WHAT YOU ARE ASKED TO DO ▸ For the records below, print the lines from the line with "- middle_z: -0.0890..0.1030" through the line with "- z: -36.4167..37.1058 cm" exactly as written; include both end lines and exclude the rest.

——

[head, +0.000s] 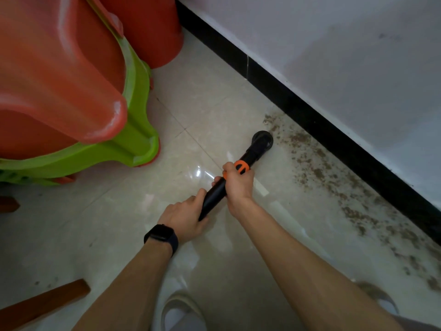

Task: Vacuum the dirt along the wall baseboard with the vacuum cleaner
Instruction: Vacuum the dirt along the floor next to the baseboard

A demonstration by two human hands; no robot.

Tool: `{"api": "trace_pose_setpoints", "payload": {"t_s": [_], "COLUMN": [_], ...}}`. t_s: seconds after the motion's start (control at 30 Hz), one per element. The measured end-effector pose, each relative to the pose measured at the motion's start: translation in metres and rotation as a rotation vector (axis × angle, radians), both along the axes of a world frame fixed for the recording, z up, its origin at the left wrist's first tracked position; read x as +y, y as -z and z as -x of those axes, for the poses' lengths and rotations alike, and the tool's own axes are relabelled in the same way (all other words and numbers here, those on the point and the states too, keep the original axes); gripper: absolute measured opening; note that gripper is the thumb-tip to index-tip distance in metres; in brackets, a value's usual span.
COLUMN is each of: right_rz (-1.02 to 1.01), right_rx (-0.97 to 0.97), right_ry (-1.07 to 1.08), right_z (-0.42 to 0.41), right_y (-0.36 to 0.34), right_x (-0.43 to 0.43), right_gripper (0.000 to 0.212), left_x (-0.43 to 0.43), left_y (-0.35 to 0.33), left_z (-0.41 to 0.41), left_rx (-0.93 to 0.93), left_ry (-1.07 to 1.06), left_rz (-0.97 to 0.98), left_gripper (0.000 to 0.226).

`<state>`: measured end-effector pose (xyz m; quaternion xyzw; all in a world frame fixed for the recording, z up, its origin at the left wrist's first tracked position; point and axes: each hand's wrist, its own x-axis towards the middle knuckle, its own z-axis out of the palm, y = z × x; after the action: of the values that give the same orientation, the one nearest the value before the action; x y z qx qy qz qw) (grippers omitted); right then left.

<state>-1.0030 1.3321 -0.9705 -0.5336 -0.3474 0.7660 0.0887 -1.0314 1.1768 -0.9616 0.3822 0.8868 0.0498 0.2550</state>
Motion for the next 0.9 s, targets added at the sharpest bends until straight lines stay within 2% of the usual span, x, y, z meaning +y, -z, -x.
{"api": "trace_pose_setpoints", "payload": {"t_s": [0.27, 0.5, 0.7, 0.9], "right_rz": [0.021, 0.008, 0.034, 0.053], "right_rx": [-0.012, 0.006, 0.026, 0.032], "right_ry": [0.197, 0.101, 0.025, 0.108], "right_z": [-0.031, -0.009, 0.012, 0.001], "right_y": [0.000, -0.005, -0.006, -0.001], "right_x": [0.010, 0.019, 0.022, 0.034], "right_gripper": [0.027, 0.022, 0.026, 0.028], "left_x": [0.017, 0.023, 0.025, 0.038], "left_y": [-0.002, -0.006, -0.007, -0.001], "left_z": [-0.017, -0.014, -0.005, -0.005], "left_rx": [0.013, 0.023, 0.032, 0.054], "left_ry": [0.153, 0.053, -0.030, 0.060], "left_rz": [0.044, -0.012, -0.014, -0.003], "left_gripper": [0.041, 0.037, 0.035, 0.040]}}
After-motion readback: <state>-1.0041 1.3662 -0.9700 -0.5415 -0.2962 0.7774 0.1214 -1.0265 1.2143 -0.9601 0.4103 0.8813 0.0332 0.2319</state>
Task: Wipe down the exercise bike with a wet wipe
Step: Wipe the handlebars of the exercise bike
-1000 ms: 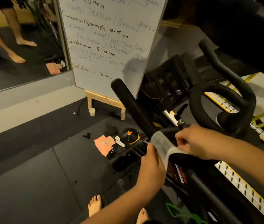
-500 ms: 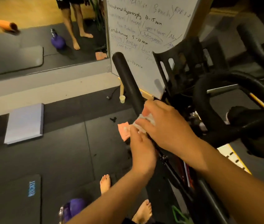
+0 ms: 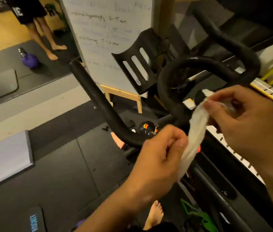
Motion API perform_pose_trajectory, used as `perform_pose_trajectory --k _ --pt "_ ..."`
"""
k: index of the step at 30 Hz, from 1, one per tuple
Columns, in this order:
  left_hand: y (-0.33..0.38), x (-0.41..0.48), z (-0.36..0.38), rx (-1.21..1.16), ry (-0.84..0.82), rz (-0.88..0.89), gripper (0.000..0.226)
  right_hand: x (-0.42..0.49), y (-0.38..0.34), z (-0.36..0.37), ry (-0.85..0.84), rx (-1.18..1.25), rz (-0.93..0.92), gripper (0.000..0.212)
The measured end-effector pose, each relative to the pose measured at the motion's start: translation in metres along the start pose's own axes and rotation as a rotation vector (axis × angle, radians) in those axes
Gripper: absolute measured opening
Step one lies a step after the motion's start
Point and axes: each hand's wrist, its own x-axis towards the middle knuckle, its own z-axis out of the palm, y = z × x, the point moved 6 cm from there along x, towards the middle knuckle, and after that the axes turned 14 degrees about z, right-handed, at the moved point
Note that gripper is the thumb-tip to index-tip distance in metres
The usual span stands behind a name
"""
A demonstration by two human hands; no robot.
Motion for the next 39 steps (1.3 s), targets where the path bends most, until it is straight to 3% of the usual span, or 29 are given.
perform_pose_trajectory --k 2,4,7,12,15,18,24,28,31,35,39 --pt "0.014 0.021 -0.02 0.032 0.073 0.107 0.011 -0.006 -0.003 0.012 0.052 -0.028 -0.016 0.012" --pt "0.011 0.045 -0.029 0.177 0.065 0.144 0.007 -0.015 -0.004 0.029 0.085 -0.225 -0.07 0.031" --pt "-0.005 0.065 -0.019 0.346 -0.029 0.152 0.02 -0.025 -0.003 0.04 0.183 -0.544 -0.18 0.029" --pt "-0.017 0.058 -0.015 0.37 0.041 0.312 0.015 -0.012 0.006 0.034 0.171 -0.445 -0.163 0.016" --pt "-0.015 0.056 -0.009 0.46 -0.014 0.356 0.02 0.039 0.028 -0.011 0.332 -0.552 -0.062 0.018" --pt "-0.016 0.057 -0.006 0.448 -0.066 0.333 0.016 0.082 0.049 -0.05 0.303 -0.67 0.106 0.021" --pt "-0.017 0.058 -0.009 0.404 -0.024 0.318 0.015 0.006 0.015 0.015 0.228 -0.507 -0.122 0.028" --pt "-0.016 0.058 -0.002 0.422 -0.1 0.305 0.021 -0.025 0.006 0.041 0.028 -0.482 -0.288 0.021" --pt "-0.018 0.058 0.002 0.539 -0.153 0.287 0.024 0.019 0.021 0.007 0.153 -0.437 -0.24 0.027" --pt "-0.02 0.061 0.013 0.786 -0.297 0.306 0.058 0.07 0.049 -0.03 0.263 -0.531 0.105 0.023" --pt "-0.031 0.062 0.021 0.962 -0.413 0.263 0.068 0.038 0.039 -0.015 0.349 -0.48 0.049 0.028"
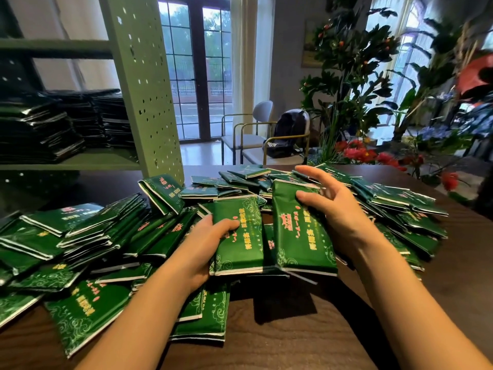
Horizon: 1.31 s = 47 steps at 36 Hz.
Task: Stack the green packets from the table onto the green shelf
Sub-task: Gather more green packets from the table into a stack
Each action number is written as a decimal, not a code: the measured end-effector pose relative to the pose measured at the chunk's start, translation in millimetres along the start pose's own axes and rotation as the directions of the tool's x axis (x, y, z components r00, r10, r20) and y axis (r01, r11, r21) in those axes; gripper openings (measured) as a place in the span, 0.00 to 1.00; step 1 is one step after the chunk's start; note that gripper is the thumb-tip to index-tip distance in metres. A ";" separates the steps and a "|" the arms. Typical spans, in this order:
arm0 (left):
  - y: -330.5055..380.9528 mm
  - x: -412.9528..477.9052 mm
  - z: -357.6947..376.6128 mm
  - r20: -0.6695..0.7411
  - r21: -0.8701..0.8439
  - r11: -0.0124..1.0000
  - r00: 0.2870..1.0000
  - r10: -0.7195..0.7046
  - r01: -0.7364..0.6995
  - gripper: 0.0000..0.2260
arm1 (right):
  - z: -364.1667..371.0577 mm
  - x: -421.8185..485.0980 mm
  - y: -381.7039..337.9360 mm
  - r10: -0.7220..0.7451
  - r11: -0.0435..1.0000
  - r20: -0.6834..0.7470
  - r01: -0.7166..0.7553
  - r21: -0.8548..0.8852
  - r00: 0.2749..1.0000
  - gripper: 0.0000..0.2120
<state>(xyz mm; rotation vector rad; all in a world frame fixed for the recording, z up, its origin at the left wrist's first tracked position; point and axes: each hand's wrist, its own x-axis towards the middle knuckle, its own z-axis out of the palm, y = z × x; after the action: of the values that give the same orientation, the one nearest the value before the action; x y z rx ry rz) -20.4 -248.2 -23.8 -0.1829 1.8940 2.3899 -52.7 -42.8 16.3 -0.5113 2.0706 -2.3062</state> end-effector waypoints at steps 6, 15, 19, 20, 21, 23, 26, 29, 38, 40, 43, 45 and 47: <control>0.7 -4.5 4.5 0.041 0.073 0.997 0.999 0.008 -0.011 0.16 | 24.5 -0.2 19.8 0.010 0.999 -0.047 -0.008 0.044 0.999 0.18; -7.1 -4.8 13.0 0.018 0.071 0.997 1.000 -0.001 -0.001 0.16 | 51.0 -7.1 38.4 -0.243 0.933 -0.108 0.202 -0.297 0.964 0.20; -4.1 -9.4 17.1 0.031 0.052 0.999 0.999 0.009 -0.010 0.23 | 59.5 -7.9 48.2 -0.292 0.918 -0.167 0.227 -0.326 0.942 0.19; -4.1 -9.7 17.2 0.050 0.072 0.997 0.999 0.019 -0.022 0.26 | 60.8 -8.2 50.7 -0.302 0.909 -0.170 0.229 -0.349 0.938 0.19; -5.9 -8.3 16.2 0.073 0.102 0.994 0.997 0.029 -0.037 0.29 | 61.6 -8.5 52.6 -0.306 0.903 -0.174 0.228 -0.363 0.936 0.20; -6.0 -8.0 15.7 0.109 0.149 0.986 0.992 0.066 -0.082 0.25 | 62.5 -9.0 54.7 -0.317 0.899 -0.172 0.238 -0.368 0.933 0.21; -6.1 -6.3 13.6 0.095 0.153 0.981 0.990 0.107 -0.121 0.12 | 63.2 -7.0 50.8 -0.322 0.922 -0.182 0.265 -0.281 0.929 0.16; -1.5 -6.4 10.1 0.073 0.093 0.983 0.986 0.150 -0.157 0.11 | 56.0 -1.2 41.5 -0.289 0.955 -0.247 0.259 -0.147 0.925 0.13; 12.1 -0.9 -6.4 -0.161 -0.169 0.974 0.979 0.121 -0.148 0.07 | 12.9 13.2 46.9 -0.289 0.587 -0.052 0.134 -0.799 0.956 0.08; 11.2 1.0 -9.2 -0.188 -0.169 0.977 0.977 0.099 -0.131 0.11 | 12.5 13.6 52.1 -0.146 0.523 -0.024 0.056 -0.850 0.989 0.12; 9.7 4.1 -12.8 -0.225 -0.184 0.977 0.972 0.061 -0.104 0.15 | 16.4 11.5 61.9 0.083 0.395 0.019 -0.015 -0.919 0.996 0.24; 9.8 5.2 -14.0 -0.238 -0.197 0.976 0.970 0.040 -0.089 0.16 | 20.3 8.8 63.8 0.154 0.286 0.032 -0.014 -0.958 0.988 0.31; 9.0 7.1 -15.4 -0.244 -0.205 0.975 0.969 0.035 -0.087 0.16 | 23.3 6.8 62.8 0.161 0.256 0.059 0.017 -0.966 0.985 0.35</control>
<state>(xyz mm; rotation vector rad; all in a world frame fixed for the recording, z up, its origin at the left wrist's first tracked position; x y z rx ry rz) -28.0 -265.3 -19.6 -0.4535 1.7467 2.7224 -67.1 -75.1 -41.0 -0.4827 3.0944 -0.5298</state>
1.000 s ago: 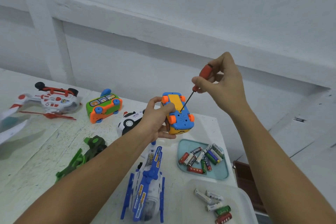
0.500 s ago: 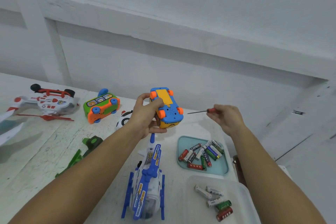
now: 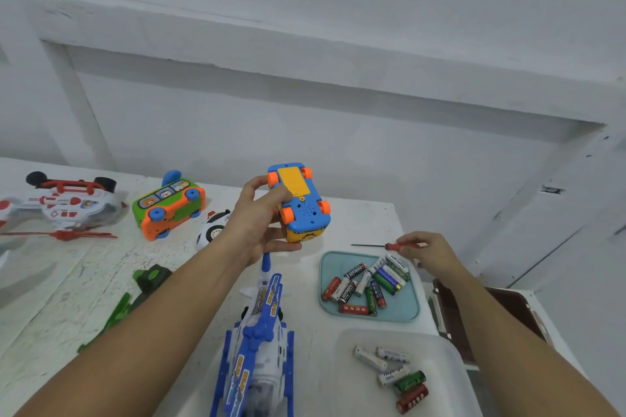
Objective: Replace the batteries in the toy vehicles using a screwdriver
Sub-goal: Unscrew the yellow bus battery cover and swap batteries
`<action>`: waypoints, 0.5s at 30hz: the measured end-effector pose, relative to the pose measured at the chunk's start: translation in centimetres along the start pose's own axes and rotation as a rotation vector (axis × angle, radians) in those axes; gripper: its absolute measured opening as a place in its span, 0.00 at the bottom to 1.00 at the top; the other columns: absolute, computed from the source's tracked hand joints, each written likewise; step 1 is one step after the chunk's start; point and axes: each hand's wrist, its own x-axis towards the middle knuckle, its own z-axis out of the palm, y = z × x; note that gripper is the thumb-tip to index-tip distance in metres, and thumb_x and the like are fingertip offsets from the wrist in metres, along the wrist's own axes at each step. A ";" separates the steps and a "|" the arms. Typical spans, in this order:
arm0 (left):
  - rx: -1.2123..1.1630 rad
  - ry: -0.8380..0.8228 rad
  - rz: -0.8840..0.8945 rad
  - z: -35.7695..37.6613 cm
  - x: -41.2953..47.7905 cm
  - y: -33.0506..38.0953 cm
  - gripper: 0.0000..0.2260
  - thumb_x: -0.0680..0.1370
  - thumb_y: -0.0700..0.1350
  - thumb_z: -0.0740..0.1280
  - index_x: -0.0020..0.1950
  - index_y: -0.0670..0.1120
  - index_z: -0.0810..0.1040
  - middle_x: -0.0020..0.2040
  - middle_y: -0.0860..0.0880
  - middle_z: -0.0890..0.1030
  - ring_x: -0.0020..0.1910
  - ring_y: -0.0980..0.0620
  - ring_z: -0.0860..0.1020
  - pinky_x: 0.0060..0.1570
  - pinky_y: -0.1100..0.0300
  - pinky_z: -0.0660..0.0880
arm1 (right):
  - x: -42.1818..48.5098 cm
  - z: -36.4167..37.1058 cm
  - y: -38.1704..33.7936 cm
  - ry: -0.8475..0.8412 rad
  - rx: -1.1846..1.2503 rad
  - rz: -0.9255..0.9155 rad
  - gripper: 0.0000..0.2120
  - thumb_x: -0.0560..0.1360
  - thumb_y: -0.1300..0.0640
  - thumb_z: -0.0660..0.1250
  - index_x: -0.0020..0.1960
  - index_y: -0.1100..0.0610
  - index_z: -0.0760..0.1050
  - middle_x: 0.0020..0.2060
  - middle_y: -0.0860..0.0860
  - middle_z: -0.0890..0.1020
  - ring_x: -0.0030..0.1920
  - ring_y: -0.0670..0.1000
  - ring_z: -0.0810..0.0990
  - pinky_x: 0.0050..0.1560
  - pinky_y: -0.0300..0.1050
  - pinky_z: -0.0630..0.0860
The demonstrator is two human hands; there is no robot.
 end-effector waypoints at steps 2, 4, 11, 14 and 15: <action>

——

ANSWER SPACE ▸
  - middle_z: -0.0890..0.1030
  - ring_x: -0.0020..0.1910
  - ring_y: -0.0980..0.0620
  - ring_z: -0.0860..0.1020
  - pinky_x: 0.0060..0.1570
  - pinky_y: -0.1100..0.0300
  - pinky_z: -0.0660..0.0880
arm1 (right):
  - x: -42.1818..48.5098 cm
  - z: -36.4167..37.1058 cm

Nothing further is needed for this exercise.